Data Source Templates: The Complete Picture

Overview

The preceding articles in this section each cover one component of a data source template in depth. This article steps back to show how all those components work together — from the moment a template is configured to the point where users are running tests and viewing profiling results against live data sources.

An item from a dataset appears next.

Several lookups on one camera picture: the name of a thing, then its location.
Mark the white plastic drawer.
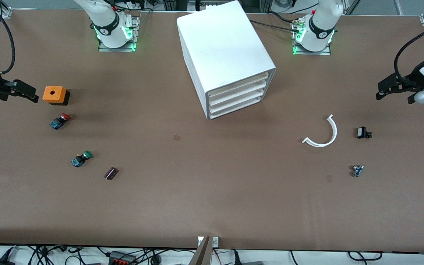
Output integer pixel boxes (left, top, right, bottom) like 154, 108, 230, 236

If you haven't read the other articles yet, this one provides a useful map of the territory. If you've already read them, this is where the pieces connect.

The Data Source Lifecycle

A data source template enables a lifecycle that flows from platform configuration through to continuous data quality monitoring:

┌─────────────────────┐
│  Data Source Template │
│  (Platform Blueprint) │
└──────────┬──────────┘
           │ defines how to work with this platform
           ▼
┌─────────────────────┐
│  Connection          │
│  (Specific Instance) │
└──────────┬──────────┘
           │ connects to a specific database/API/file system
           ▼
┌─────────────────────┐
│  Data Source          │
│  (Validatar Object)  │
└──────────┬──────────┘
           │ uses template scripts and definitions
           ▼
┌─────────────────────┐
│  Metadata Ingestion  │
│  (Schema Discovery)  │
└──────────┬──────────┘
           │ populates the data catalog
           ▼
┌─────────────────────┐
│  Data Profiling      │
│  (Statistical Analysis)│
└──────────┬──────────┘
           │ measures data characteristics
           ▼
┌─────────────────────────────────────────┐
│  Test Generation & Execution             │
│  (Recommendations, Templates, Macros)    │
└──────────┬──────────────────────────────┘
           │ validates data quality
           ▼
┌─────────────────────┐
│  Trust Scores &      │
│  Monitoring          │
└─────────────────────┘

Each stage depends on the one before it, and the template's components contribute at every step.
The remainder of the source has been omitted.